• [Work request]: Below are the records; give again exactly the line with "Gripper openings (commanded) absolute", the line with "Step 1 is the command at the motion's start", and each line that lies between them, and nothing besides.

◇ ◇ ◇ ◇ ◇ ◇ ◇

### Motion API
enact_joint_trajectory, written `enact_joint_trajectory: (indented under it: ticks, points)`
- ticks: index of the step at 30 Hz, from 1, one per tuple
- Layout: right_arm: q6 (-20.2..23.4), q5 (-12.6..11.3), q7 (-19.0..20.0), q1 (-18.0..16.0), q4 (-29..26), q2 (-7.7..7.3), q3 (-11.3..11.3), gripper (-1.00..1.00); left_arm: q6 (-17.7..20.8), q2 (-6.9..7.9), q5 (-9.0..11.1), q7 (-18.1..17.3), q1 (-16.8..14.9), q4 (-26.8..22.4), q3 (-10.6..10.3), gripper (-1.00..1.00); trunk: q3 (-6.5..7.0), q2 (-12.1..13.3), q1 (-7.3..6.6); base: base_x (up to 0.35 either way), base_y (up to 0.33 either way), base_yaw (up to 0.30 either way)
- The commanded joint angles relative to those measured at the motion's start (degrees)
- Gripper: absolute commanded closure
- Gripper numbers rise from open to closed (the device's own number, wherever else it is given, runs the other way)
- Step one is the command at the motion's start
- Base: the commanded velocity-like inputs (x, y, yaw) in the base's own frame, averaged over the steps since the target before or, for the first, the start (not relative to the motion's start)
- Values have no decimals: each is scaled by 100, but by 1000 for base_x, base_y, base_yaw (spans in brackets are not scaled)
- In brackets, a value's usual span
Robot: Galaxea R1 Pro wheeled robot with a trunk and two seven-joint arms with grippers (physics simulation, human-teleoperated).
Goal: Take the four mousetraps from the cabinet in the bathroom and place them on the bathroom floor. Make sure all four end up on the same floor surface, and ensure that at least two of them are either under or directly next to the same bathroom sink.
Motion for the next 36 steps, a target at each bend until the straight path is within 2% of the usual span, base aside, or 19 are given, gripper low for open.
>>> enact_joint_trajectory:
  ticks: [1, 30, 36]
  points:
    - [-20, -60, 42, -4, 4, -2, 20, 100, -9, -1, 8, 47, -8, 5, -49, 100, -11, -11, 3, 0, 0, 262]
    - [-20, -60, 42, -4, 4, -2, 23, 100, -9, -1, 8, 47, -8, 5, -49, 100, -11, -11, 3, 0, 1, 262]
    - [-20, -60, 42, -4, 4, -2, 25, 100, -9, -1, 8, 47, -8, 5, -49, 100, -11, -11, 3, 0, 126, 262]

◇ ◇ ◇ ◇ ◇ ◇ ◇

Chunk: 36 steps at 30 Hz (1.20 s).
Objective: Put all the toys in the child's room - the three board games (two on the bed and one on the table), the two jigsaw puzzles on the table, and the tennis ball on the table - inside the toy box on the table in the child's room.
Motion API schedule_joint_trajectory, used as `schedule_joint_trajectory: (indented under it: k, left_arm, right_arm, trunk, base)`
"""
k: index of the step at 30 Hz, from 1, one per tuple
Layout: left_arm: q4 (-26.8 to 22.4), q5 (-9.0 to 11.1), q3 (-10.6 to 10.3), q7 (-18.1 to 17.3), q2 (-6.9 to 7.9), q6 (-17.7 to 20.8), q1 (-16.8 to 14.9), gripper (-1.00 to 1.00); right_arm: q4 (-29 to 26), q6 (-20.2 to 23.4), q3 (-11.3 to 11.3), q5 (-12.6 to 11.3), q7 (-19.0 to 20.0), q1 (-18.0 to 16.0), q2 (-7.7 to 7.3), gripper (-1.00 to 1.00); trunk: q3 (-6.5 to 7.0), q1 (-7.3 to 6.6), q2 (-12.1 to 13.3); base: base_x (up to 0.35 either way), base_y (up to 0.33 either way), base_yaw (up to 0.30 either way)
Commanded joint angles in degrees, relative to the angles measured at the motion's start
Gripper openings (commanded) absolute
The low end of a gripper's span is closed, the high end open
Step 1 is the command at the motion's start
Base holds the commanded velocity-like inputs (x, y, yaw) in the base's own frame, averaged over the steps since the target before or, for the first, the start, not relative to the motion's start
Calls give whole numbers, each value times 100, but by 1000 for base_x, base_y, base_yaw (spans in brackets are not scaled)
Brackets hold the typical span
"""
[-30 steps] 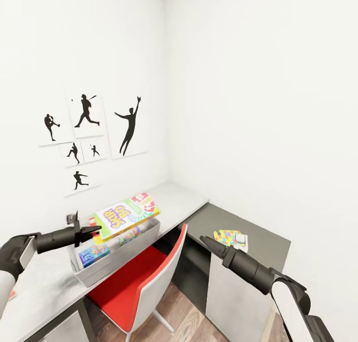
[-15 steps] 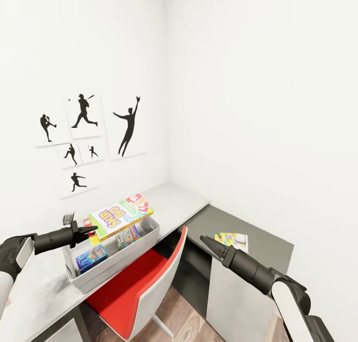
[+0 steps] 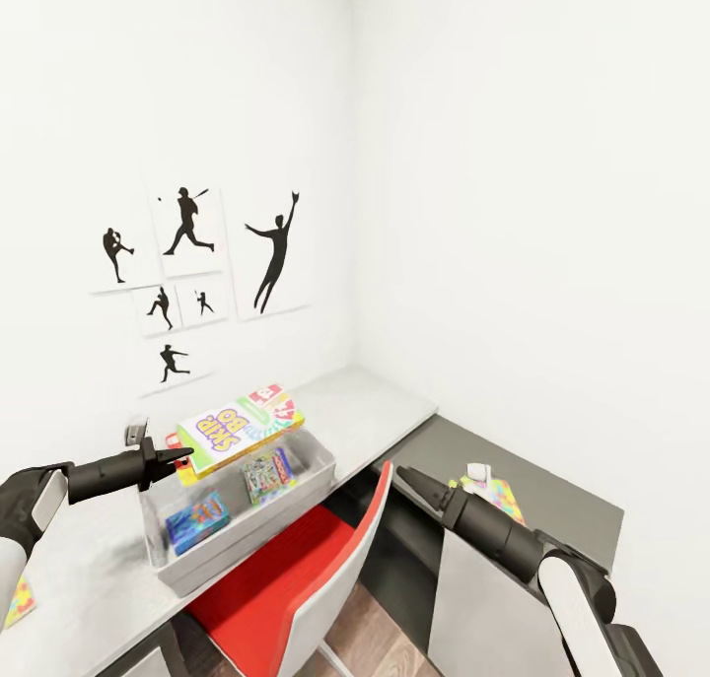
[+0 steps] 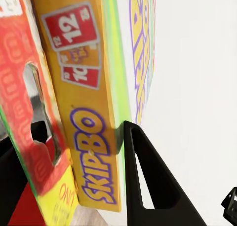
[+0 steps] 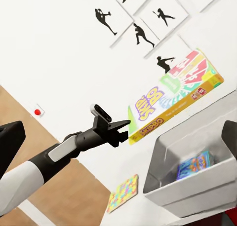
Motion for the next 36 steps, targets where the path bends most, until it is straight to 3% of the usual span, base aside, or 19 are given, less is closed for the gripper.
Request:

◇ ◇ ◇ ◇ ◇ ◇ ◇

• [Reply]:
Gripper openings (commanded) absolute
The low end of a gripper's span is closed, the high end open
Step 1 is the command at the motion's start

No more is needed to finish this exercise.